I use the 36mm NON anti static hose on my kapex . I got a 3.5m length with a cleaning set in a sys5 for £95 from nuts & bolts . I then cut the hose in half which is long enough to go from the kapex to my midi. You can buy the hose alone for around £60


----------



## Stu_2 (29 Nov 2014)

Is the Festool hose nice and flexible? I find my Mirka one a bit stuff. It's a good strong hose, but does seem to have a mind of its own sometimes.

I don't use a Festool extractor, so I probably don't need to pay the extra for the the anti-static ones. 

Cheers
Stu


----------



## Benchwayze (29 Nov 2014)

Stu. 

I find the Festool hose gets in my way. It is not as flexible as I'd like, and it tries to stay looped. But then I am a clumsy so and so at times. 

I think the hose 'gantry' is a requirement to keep it overhead and out of the way. 

HTH


----------



## Stu_2 (29 Nov 2014)

Thanks John

Looks like I might be no better off changing the hose.

Cheers
Stu


----------



## chippy1970 (29 Nov 2014)

Stu_2":39cyom0x said:


> Is the Festool hose nice and flexible? I find my Mirka one a bit stuff. It's a good strong hose, but does seem to have a mind of its own sometimes.
> 
> I don't use a Festool extractor, so I probably don't need to pay the extra for the the anti-static ones.
> 
> ...


Yeah I find it very flexible. Get the Non anti static one as I said its much cheaper. The anti static green hose is around £100


----------



## Stu_2 (29 Nov 2014)

Cool. Cheers. Looks like the non-anti-static one might be a bit more flexible, then. 

Cheers
Stu


----------



## Gonzo1969 (13 Jan 2015)

Hi guys,

Hope you all had a good break. I have now had a couple of Stu_2's MFT tables that I use for domestic installation work for a few months. I use them on Keter workbenches which are unbelievable bits of kit in their own right. Coupled with Stu's tables it halves the job and doubles the accuracy.

With two tables you can deal with 8x4 sheets of anything coupled with the festool rail saw. Mine are currently set up in a customers garage and it took less than 5 minutes to get ready for work sorting out 3m kitchen worktops.

Stu was kind enough to come out on a job before Christmas to show me the Festool Domino in action.
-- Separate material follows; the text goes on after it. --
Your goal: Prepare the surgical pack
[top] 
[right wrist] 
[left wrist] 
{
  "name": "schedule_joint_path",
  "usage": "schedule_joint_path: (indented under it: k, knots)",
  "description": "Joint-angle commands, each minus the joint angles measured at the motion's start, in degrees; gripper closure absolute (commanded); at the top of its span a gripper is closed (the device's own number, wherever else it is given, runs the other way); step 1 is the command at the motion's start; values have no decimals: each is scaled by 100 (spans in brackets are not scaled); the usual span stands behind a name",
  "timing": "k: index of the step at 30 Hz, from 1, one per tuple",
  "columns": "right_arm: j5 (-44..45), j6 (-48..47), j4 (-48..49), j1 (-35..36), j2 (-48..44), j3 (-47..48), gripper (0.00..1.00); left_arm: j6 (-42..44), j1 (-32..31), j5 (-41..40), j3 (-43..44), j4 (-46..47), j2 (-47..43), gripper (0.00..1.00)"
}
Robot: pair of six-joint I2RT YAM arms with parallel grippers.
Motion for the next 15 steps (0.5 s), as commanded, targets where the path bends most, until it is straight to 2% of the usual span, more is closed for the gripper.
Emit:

I probably paid more than I should have but I bought it yesterday regardless.

If you want to increase profitability and accuracy you need Stu's tables in your kit!!! (hammer)


----------



## chippy1970 (13 Jan 2015)

Gonzo1969":2tm7hvq9 said:


> Hi guys,
> 
> Hope you all had a good break. I have now had a couple of Stu_2's MFT tables that I use for domestic installation work for a few months. I use them on Keter workbenches which are unbelievable bits of kit in their own right. Coupled with Stu's tables it halves the job and doubles the accuracy.
> 
> ...


If you've just bought a domino you might want to get hold of one of these viewtopic.php?t=85852<br/>


----------



## Richard S (13 Jan 2015)

About time you paid for your adverts


----------



## pcb1962 (14 Jan 2015)

Richard S":8tvmip9t said:


> About time you paid for your adverts


I would love to have a genuine Domiplate, but as a hobbyist/diyer, over 100 USD form seneca is out of the question so if chippy can provide something similar at a fraction of the price then I think he's providing a great service to this community and that should be encouraged


----------



## chippy1970 (14 Jan 2015)

pcb1962":zvztwpvi said:


> Richard S":zvztwpvi said:
> 
> 
> > About time you paid for your adverts
> ...


Thanks


----------



## Richard S (14 Jan 2015)

pcb1962":1m34ln8k said:


> Richard S":1m34ln8k said:
> 
> 
> > About time you paid for your adverts
> ...



I'm sorry you can't afford something you desire, but there are two points here. One is the hijacking of threads ( this isn't the only one ) by someone promoting there own business interests. But also that interest involves a plagiarised product, I assume you don't run your own business, I'm sure you would feel differently if you did and somebody copied your product and undercut you. It's not on, on both counts as much as anything do you want it to open the floodgates for every member here to start hijacking threads to try and promote there own interests, how long before we have people joining to do just that with no interest at all in what the forum stands for. At least Chippy has an interest and contributes elsewhere, this is not a personal dig at him but I don't want to see every thread hijacked in this way. I'm sure in his heart of hearts he knows he's taking a liberty.


----------



## Benchwayze (14 Jan 2015)

Richard. 

As it happens, I started this thread, as I was interested in alternative ways of using a Festool track saw, if folk couldn't afford an MFT. I do have an MFT, but I still put forward a few alternatives, both to the table and a Festool track-saw. 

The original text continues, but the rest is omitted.